START INPUT MATERIAL
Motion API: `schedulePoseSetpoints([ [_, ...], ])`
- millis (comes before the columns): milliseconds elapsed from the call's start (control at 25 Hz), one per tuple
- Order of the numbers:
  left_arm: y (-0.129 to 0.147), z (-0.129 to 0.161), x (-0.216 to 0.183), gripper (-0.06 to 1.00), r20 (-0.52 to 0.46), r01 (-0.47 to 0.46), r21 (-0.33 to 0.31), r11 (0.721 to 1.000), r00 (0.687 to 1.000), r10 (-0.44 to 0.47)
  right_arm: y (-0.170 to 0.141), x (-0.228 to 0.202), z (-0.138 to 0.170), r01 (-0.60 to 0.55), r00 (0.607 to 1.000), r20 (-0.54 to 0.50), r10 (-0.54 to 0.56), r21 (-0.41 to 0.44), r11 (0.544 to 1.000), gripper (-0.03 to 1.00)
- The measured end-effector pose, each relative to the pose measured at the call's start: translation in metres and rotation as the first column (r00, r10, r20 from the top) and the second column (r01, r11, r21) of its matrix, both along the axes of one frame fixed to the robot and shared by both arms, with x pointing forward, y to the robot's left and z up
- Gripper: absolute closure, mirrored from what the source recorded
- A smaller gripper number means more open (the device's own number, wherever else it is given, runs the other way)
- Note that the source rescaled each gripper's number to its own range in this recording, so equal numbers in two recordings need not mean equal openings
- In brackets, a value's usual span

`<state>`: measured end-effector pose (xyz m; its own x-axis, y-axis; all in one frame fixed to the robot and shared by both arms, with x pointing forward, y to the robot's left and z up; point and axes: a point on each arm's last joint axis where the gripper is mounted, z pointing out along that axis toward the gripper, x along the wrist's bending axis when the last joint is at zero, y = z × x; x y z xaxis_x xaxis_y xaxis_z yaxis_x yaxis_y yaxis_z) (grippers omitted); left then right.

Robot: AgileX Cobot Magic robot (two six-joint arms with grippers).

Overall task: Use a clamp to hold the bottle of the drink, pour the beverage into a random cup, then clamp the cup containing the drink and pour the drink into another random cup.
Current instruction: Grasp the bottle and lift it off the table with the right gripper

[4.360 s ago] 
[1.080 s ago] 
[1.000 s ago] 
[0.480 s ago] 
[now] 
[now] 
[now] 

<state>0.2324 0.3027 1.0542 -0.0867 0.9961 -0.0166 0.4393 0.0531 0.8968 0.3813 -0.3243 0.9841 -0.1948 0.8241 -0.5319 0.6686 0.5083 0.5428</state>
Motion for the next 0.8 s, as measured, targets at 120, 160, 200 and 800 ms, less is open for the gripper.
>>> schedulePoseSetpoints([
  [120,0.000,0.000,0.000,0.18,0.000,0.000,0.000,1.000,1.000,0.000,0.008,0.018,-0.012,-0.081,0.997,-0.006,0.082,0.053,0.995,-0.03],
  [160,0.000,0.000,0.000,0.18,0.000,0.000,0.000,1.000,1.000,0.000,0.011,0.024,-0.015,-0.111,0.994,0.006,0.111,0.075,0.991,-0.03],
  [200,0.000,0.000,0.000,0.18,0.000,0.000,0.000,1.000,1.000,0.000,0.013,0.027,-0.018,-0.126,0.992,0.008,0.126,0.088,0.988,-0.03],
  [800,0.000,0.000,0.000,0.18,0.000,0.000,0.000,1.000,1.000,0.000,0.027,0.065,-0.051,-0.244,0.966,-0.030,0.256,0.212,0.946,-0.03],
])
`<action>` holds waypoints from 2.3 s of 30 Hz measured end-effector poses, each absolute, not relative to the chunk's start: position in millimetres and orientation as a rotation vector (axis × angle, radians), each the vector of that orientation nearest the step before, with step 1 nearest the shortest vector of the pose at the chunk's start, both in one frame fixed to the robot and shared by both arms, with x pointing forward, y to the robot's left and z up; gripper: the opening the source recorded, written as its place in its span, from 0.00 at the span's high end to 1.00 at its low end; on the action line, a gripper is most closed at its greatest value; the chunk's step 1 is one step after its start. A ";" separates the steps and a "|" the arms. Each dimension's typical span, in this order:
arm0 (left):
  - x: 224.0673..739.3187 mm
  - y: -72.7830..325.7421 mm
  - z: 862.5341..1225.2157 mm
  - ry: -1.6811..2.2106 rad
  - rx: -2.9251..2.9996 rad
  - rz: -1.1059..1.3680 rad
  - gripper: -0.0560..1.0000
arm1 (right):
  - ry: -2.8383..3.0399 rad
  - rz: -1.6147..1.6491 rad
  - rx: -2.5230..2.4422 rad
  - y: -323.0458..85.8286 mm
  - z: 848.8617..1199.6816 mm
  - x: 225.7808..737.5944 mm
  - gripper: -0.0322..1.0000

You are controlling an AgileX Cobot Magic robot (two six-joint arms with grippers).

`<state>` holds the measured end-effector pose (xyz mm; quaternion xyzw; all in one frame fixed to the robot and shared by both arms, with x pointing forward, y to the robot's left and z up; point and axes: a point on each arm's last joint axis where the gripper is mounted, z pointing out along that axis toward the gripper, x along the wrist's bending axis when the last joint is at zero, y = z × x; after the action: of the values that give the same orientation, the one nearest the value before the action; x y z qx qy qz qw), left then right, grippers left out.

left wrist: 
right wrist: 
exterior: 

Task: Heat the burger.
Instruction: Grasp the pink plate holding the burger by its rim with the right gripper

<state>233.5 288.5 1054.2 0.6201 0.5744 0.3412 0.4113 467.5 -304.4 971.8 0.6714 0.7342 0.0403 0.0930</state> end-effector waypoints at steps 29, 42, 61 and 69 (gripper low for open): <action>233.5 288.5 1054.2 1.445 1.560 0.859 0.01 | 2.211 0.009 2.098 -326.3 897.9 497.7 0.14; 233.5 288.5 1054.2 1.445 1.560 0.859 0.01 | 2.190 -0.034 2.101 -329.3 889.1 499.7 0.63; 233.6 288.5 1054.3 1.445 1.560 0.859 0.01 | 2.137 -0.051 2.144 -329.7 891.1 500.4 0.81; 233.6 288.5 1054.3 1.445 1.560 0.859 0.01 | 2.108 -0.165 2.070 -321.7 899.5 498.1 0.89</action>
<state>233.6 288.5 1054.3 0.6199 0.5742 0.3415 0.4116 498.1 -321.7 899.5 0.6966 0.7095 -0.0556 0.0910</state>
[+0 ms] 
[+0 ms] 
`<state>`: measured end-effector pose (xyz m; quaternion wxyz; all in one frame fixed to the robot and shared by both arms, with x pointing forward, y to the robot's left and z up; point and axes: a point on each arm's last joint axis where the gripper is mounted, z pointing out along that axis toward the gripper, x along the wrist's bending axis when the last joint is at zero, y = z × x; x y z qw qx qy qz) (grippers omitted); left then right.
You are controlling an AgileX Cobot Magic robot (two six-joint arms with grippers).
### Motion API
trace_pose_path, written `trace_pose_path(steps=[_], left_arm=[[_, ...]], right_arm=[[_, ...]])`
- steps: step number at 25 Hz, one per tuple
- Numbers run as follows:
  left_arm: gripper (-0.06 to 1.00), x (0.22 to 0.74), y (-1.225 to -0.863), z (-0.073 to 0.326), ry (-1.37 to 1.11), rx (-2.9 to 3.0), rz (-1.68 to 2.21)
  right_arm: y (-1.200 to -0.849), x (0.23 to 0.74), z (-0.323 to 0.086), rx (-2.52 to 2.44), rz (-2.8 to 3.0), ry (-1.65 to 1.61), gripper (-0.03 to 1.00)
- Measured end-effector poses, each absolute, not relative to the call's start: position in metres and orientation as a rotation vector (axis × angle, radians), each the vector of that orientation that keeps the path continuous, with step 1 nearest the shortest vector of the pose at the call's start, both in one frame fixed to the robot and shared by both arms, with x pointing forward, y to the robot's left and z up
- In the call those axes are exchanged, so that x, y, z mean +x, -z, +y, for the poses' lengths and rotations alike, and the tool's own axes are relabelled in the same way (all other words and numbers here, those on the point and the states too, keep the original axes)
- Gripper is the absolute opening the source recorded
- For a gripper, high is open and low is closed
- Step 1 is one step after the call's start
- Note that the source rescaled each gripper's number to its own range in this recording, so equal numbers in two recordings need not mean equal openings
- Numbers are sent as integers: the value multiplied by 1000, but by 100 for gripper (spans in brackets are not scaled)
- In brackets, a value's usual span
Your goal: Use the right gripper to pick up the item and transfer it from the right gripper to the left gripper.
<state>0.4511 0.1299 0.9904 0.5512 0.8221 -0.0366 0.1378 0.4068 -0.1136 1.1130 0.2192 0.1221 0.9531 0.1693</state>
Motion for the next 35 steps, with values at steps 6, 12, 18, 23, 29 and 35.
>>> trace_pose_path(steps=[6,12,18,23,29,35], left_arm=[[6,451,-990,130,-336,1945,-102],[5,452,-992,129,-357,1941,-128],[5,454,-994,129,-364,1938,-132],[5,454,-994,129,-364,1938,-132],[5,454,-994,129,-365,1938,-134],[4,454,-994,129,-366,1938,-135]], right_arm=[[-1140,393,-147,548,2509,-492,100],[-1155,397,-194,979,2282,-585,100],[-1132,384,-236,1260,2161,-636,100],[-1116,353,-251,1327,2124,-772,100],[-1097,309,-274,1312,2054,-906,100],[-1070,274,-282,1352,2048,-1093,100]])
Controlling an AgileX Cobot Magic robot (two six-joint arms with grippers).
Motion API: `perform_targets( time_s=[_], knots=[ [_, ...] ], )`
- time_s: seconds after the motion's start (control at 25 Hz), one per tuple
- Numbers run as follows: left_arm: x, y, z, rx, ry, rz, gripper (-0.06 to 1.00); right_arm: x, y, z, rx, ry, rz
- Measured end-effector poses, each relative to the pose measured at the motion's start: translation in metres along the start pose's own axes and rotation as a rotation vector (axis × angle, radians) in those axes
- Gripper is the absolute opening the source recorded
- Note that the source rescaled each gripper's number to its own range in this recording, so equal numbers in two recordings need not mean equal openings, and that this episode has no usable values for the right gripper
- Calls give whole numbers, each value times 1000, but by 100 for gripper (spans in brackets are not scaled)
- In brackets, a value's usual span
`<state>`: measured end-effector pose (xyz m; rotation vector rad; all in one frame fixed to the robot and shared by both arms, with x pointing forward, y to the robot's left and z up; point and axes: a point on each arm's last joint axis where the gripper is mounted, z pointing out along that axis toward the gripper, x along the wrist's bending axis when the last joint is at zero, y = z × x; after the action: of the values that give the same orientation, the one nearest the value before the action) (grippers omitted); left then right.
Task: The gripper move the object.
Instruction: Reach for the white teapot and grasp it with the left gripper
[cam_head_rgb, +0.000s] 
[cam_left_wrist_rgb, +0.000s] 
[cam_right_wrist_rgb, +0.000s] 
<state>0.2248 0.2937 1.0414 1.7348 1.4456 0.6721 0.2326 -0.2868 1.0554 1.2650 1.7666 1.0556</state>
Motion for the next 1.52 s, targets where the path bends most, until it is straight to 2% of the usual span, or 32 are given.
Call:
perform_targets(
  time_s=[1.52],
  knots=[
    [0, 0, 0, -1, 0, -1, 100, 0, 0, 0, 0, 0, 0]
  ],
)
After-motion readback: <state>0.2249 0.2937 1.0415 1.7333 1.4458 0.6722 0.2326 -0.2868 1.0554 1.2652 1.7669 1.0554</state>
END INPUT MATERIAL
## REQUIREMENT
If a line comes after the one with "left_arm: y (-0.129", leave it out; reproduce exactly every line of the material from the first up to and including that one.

## ANSWER BOX
Motion API: `schedulePoseSetpoints([ [_, ...], ])`
- millis (comes before the columns): milliseconds elapsed from the call's start (control at 25 Hz), one per tuple
- Order of the numbers:
  left_arm: y (-0.129 to 0.147), z (-0.129 to 0.161), x (-0.216 to 0.183), gripper (-0.06 to 1.00), r20 (-0.52 to 0.46), r01 (-0.47 to 0.46), r21 (-0.33 to 0.31), r11 (0.721 to 1.000), r00 (0.687 to 1.000), r10 (-0.44 to 0.47)

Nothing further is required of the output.